■ TO DO ■
Using the material below, print the line that contains "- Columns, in", the line that contains "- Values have", and every line in between, exactly and nothing else.

■ SOURCE MATERIAL ■

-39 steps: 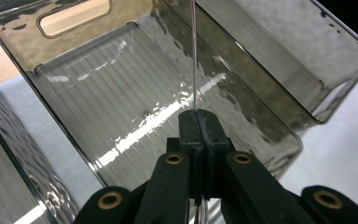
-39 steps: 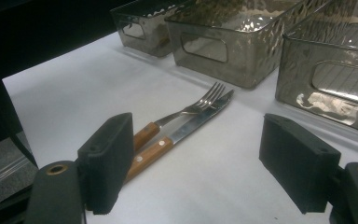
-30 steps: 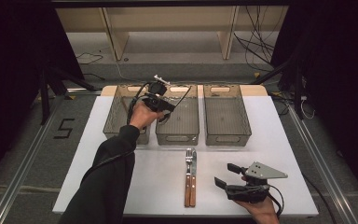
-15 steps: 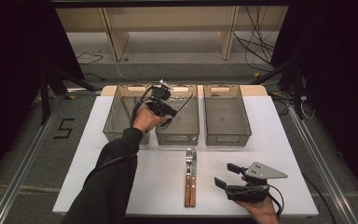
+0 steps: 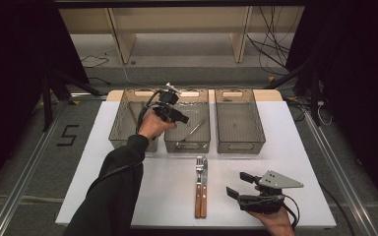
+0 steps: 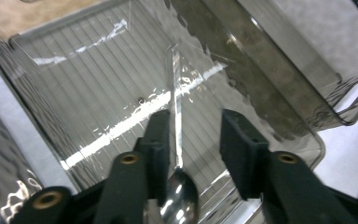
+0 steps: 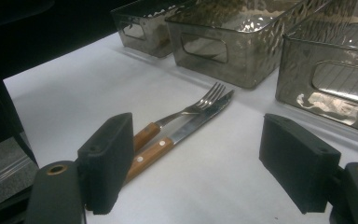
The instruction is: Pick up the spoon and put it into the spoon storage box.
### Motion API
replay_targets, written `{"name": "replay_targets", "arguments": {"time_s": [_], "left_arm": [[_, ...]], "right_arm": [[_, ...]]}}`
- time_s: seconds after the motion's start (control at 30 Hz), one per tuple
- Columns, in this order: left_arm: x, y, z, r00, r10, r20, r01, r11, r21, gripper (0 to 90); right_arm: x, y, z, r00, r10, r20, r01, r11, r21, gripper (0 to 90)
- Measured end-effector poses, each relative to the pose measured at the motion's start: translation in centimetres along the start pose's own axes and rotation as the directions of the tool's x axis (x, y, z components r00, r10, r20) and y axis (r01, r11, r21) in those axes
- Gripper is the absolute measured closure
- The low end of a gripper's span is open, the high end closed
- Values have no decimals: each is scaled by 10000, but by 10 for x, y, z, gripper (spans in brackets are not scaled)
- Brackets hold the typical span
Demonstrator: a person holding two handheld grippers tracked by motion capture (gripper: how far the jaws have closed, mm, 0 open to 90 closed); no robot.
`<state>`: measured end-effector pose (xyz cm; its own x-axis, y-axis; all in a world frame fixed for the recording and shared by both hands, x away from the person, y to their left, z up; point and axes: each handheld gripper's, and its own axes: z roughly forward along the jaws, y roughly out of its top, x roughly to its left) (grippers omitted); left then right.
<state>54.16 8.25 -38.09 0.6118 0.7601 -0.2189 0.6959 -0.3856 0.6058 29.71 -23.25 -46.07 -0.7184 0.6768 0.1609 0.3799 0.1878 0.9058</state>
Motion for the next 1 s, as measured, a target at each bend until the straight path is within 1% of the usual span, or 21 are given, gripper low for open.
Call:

■ WORKED SOLUTION ■
- Columns, in this order: left_arm: x, y, z, r00, r10, r20, r01, r11, r21, gripper (0 to 90); right_arm: x, y, z, r00, r10, r20, r01, r11, r21, gripper (0 to 90)
- Measured end-effector poses, each relative to the pose measured at the motion's start: translation in centimetres along the start pose's own axes and rotation as the directions of the tool's x axis (x, y, z components r00, r10, r20) and y axis (r01, r11, r21) in those axes
- Gripper is the absolute measured closure
- The low end of a gripper's span is open, the high end closed
- Values have no decimals: each is scaled by 10000, but by 10 for x, y, z, gripper (spans in brackets are not scaled)

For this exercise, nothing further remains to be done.